## [Work instructions]
Starting with the first line below, extract each line through the one that contains "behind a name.", inclusive, excluding pictures.
******************************
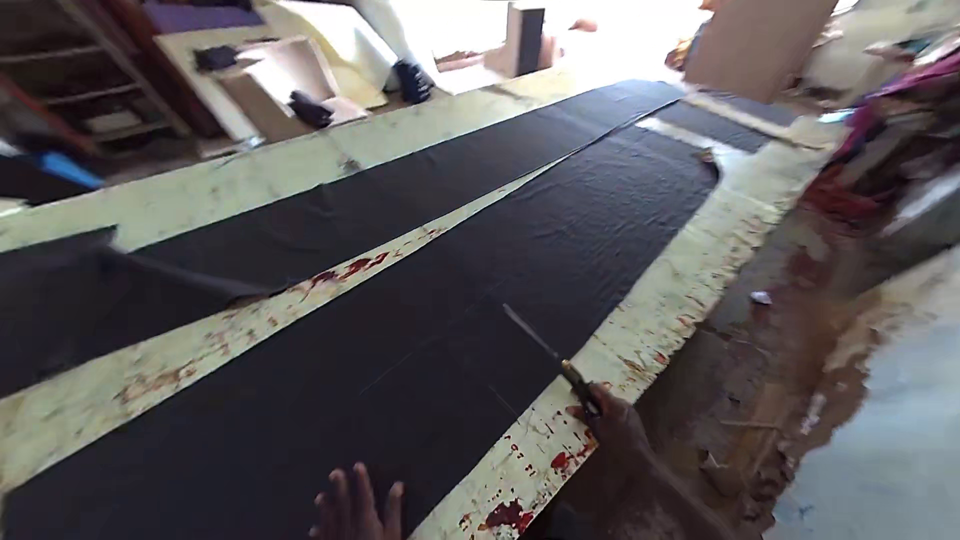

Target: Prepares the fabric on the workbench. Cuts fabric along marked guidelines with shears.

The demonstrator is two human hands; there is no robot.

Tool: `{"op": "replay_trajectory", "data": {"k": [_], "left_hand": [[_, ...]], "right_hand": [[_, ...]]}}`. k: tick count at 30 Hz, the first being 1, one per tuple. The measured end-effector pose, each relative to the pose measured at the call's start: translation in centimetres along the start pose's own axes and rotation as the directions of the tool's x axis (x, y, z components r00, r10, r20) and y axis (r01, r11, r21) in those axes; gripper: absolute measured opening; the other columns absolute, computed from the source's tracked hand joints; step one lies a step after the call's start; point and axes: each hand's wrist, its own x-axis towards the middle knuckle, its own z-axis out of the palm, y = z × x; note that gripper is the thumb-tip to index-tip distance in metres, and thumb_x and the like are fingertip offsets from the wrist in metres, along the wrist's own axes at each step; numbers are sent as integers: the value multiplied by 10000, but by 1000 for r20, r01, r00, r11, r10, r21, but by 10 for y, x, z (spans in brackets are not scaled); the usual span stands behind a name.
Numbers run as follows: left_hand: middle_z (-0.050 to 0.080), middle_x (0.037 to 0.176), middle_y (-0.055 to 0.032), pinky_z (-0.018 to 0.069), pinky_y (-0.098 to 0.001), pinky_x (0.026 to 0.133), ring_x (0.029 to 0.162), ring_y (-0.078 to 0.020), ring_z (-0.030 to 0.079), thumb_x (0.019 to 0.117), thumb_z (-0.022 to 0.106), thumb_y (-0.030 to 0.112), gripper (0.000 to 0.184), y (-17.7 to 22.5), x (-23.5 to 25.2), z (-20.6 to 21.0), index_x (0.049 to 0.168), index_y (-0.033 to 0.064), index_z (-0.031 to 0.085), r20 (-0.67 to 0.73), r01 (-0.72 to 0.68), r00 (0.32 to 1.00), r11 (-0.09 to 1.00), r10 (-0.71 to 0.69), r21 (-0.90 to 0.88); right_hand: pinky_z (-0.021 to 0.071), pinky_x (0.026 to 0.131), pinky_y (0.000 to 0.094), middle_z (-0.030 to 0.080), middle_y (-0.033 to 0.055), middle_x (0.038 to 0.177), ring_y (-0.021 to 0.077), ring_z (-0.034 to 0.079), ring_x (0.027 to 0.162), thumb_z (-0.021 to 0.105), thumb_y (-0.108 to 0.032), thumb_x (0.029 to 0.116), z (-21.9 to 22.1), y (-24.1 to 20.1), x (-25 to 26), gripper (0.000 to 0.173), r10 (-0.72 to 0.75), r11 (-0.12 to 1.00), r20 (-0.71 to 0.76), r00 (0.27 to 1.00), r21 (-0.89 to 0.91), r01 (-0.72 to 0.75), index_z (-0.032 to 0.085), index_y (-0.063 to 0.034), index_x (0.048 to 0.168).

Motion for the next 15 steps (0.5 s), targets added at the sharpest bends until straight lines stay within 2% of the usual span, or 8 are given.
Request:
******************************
## [Reply to the task]
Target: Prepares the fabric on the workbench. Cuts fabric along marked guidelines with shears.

The demonstrator is two human hands; there is no robot.

Tool: `{"op": "replay_trajectory", "data": {"k": [_], "left_hand": [[_, ...]], "right_hand": [[_, ...]]}}`. k: tick count at 30 Hz, the first being 1, one per tuple. The measured end-effector pose, each relative to the pose measured at the call's start: translation in centimetres along the start pose's own axes and rotation as the directions of the tool's x axis (x, y, z components r00, r10, r20) and y axis (r01, r11, r21) in those axes; gripper: absolute measured opening; the other columns absolute, computed from the source's tracked hand joints; step one lies a step after the call's start; point and axes: each hand's wrist, its own x-axis towards the middle knuckle, its own z-axis out of the palm, y = z × x; note that gripper is the thumb-tip to index-tip distance in metres, and thumb_x and the like are fingertip offsets from the wrist in metres, along the wrist's own axes at each step; numbers are sent as integers: the value multiplied by 10000, but by 1000 for r20, r01, r00, r11, r10, r21, but by 10 for y, x, z (spans in brackets are not scaled); the usual span stands behind a name.

Nothing more remains in this exercise.